Nördlich des Stadtkerns führt das Grüne Band zum Park Plietz, womit dieser in die übergeordnete Wegeverbindung eingeordnet wird. Es entsteht ein Garten der Biodiversität mit Schwerpunkt „Essbare Stadt“. Hier rahmen heimische Obststräucher wie Heidel-, Stachel-, Blau- und Erdbeere die Wege. Die aus abgestorbenen Fichten (um Lindlar) und in Zusammenarbeit mit der Bevölkerung erbauten Picknicktische bieten Möglichkeiten des Zusammenkommens. Ein grünes Portal aus Hainbuche (Carpinus betulus) erhöht die Sichtbarkeit des nördlichen Eingangsbereiches. Durch weitere Renaturierung erfährt der Bach auch in diesem Bereich Aufwertung und Inwertsetzung. Durch den Ersatz der Asphaltfläche auf der Eichenhofstraße durch Kleinsteinpflaster wird die Voraussetzung für die Errichtung eines Grauwackepfades hergestellt.

Insgesamt leistet das Grüne Band einen wesentlichen Beitrag zur Steigerung der Ökosystemleistungen. Dazu zählen die Einführung naturbasierter Lösungen und des Schwammstadtprinzips (Raingardens, Versickerungsbecken, Bestäubungsstreifen und Blumenwiesen) und die Qualifizierung der Wege (neue Entwässerungsmöglichkeiten und umweltfreundlichen Bodenbelägen). Unterstützt durch Infotafeln wird die Bevölkerung mit diesen Maßnahmen für die Themen Klimawandelanpassung und Kreislaufwirtschaft sensibilisiert.

Entlang der Hauptstraßen und an relevanten Orten werden zusammen mit den Anwohnern Parklets errichtet. Diese Art der Aneignung des öffentlichen Raums bietet nicht nur die Möglichkeit „Hausabfall“ als Konstruktionsmaterial einzusetzen, sondern verbessert auch punktuell das Mikroklima, werten die Aufenthaltsqualität auf und bietet Raum für ein integratives Austausch.

Neue Ortsmitte: Lindlars Grünes Herz
Von besonderer Bedeutung ist die Entwicklung des Ortskernes als Anker für das gesamte Gemeindegebiet. Die Erweiterung der Ortsmitte erfolgt bis zum Park Plietz, über die Kölner Straße bis zum Marktplatz und Busbahnhof. Ziel ist es, die linienhafte Zersplitterung durch die Straßen zu überwinden und der Bevölkerung einen öffentlichen Raum zu bieten. Der Ortskern wird zum lebendigen Wohnzimmer der Stadt.

Die Entwicklung von Lindlar ist stark mit dem Grauwackeabbau verbunden. Die Grauwackesteinbrüche bieten die beste Möglichkeit lokale Ressourcen wertzuschätzen.
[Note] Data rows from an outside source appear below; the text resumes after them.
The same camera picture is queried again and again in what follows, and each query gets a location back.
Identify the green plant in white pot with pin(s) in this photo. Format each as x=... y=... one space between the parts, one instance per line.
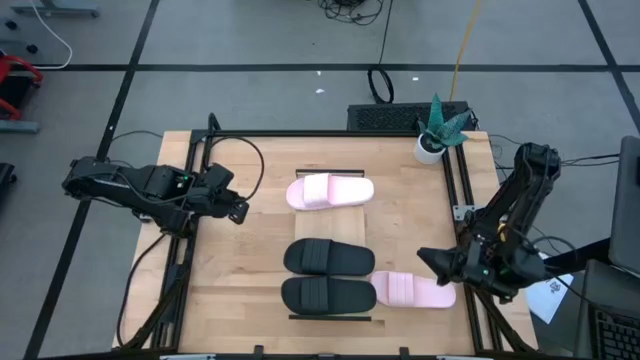
x=436 y=137

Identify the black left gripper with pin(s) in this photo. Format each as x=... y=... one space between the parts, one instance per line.
x=212 y=200

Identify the white paper sheet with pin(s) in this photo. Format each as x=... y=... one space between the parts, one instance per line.
x=547 y=300

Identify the black keyboard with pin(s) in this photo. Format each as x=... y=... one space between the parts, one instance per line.
x=385 y=117

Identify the black slide sandal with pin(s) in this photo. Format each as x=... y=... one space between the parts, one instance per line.
x=327 y=295
x=330 y=256

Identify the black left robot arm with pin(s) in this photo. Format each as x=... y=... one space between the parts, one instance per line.
x=125 y=182

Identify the wooden shelf with black frame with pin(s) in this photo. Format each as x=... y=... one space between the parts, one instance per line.
x=330 y=225

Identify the grey desk foot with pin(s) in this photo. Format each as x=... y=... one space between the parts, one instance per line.
x=17 y=126
x=55 y=7

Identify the red metal cart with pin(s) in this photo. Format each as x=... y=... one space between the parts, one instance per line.
x=22 y=62

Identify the black table rig frame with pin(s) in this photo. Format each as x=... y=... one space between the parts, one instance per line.
x=325 y=133

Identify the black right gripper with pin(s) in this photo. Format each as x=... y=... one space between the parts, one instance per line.
x=470 y=267

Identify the dark laptop with keyboard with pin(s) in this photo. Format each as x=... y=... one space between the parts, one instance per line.
x=615 y=335

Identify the pink slide sandal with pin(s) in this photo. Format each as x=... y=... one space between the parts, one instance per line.
x=415 y=290
x=330 y=191

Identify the black metal bar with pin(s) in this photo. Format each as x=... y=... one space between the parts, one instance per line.
x=585 y=252

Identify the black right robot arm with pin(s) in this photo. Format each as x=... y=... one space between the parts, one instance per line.
x=520 y=200

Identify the grey laptop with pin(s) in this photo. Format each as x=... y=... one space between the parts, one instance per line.
x=627 y=210

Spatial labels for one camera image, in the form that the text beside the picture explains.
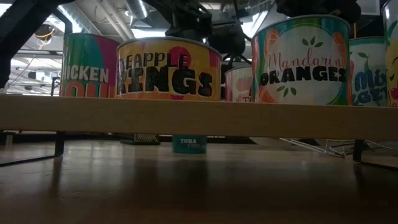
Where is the pineapple rings can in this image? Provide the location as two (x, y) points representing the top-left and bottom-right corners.
(115, 36), (223, 102)

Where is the mandarin oranges can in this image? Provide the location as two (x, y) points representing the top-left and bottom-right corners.
(251, 14), (351, 106)

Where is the diced tomato can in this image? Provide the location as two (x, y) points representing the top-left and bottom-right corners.
(224, 65), (254, 103)

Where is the mixed vegetables can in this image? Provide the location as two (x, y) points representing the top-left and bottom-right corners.
(348, 36), (389, 107)

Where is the mixed fruit can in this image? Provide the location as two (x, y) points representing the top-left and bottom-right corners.
(381, 0), (398, 108)

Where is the chicken soup can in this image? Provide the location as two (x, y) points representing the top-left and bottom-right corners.
(60, 32), (121, 98)

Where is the teal tuna fish can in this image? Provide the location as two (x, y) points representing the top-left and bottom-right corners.
(172, 134), (208, 154)

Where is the white ceiling box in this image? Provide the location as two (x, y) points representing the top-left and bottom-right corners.
(357, 0), (382, 16)

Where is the metal box grater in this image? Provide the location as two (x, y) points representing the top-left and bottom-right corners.
(119, 133), (162, 146)

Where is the large metal mesh sieve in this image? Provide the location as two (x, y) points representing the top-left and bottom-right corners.
(250, 138), (346, 159)

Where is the small metal mesh strainer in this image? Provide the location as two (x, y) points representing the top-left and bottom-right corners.
(365, 139), (398, 152)

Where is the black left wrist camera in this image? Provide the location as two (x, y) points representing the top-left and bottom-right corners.
(211, 18), (247, 57)

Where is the silver ceiling duct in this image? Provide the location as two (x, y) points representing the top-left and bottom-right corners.
(73, 0), (150, 41)

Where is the black and yellow cable reel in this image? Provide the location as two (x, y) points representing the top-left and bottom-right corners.
(33, 23), (57, 44)

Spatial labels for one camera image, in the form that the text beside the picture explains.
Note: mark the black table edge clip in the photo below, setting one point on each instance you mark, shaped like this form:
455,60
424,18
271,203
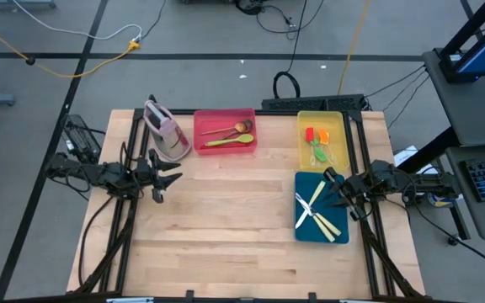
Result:
190,295
312,296

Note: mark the black controller box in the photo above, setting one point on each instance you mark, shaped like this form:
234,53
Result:
80,139

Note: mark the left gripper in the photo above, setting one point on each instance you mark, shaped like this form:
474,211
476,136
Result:
147,177

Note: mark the white paper sheet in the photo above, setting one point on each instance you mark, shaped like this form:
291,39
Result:
406,155

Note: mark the dark wooden spoon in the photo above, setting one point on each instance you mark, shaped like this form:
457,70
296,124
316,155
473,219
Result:
248,124

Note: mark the black perforated power box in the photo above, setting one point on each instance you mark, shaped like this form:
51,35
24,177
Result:
310,102

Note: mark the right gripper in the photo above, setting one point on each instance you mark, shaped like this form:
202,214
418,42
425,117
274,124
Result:
354,189

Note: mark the silver aluminium profile post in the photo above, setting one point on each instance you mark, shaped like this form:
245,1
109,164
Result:
129,300

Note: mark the blue plastic bin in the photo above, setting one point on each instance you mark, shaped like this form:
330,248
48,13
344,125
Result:
305,235

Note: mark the pink plastic bin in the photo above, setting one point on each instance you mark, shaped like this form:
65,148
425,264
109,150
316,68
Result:
225,118

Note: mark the light wooden spoon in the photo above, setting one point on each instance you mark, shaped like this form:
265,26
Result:
240,126

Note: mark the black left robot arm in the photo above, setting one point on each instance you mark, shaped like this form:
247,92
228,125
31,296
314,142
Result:
99,174

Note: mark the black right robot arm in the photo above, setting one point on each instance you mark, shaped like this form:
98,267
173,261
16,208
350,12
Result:
394,179

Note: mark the yellow plastic bin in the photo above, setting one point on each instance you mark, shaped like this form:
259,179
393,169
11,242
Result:
335,122

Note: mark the grey desk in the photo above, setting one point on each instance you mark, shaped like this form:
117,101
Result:
470,109

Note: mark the lime green silicone spoon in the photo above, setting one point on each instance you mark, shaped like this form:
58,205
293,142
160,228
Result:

Im Ortskern soll ein Teppich aus Grauwacke für ein einheitliches Bild sorgen. Auf Beispiel der Hauptstraße sollen in Zukunft alle Fahrbahnen des Ortszentrums durch Grauwacke-Kleinsteinpflaster gekennzeichnet werden. Wo heute Betonsteinpflaster oder Asphalt ist, wird dies schrittweise durch größere Grauwackepflaster ersetzt. Somit kann das gesamte Potential der Freiflächen zwischen Gebäuden ausgeschöpft werden, es entsteht ein gemeinsamer Freiraum (shared space) von dem alle profitieren können.
Die Grünflächen auf dem Platz des Friedens werden in einer einzigen großen Fläche zusammengefügt, an dessen Seiten reichliche Sitzelemente vorgesehen sind. Der denkmalgeschützte Baumbestand wird durch neue Bäume ergänzt. Es entsteht somit einen urbanen Hain, der für Beschattung und einer geschützten Atmosphäre sorgt.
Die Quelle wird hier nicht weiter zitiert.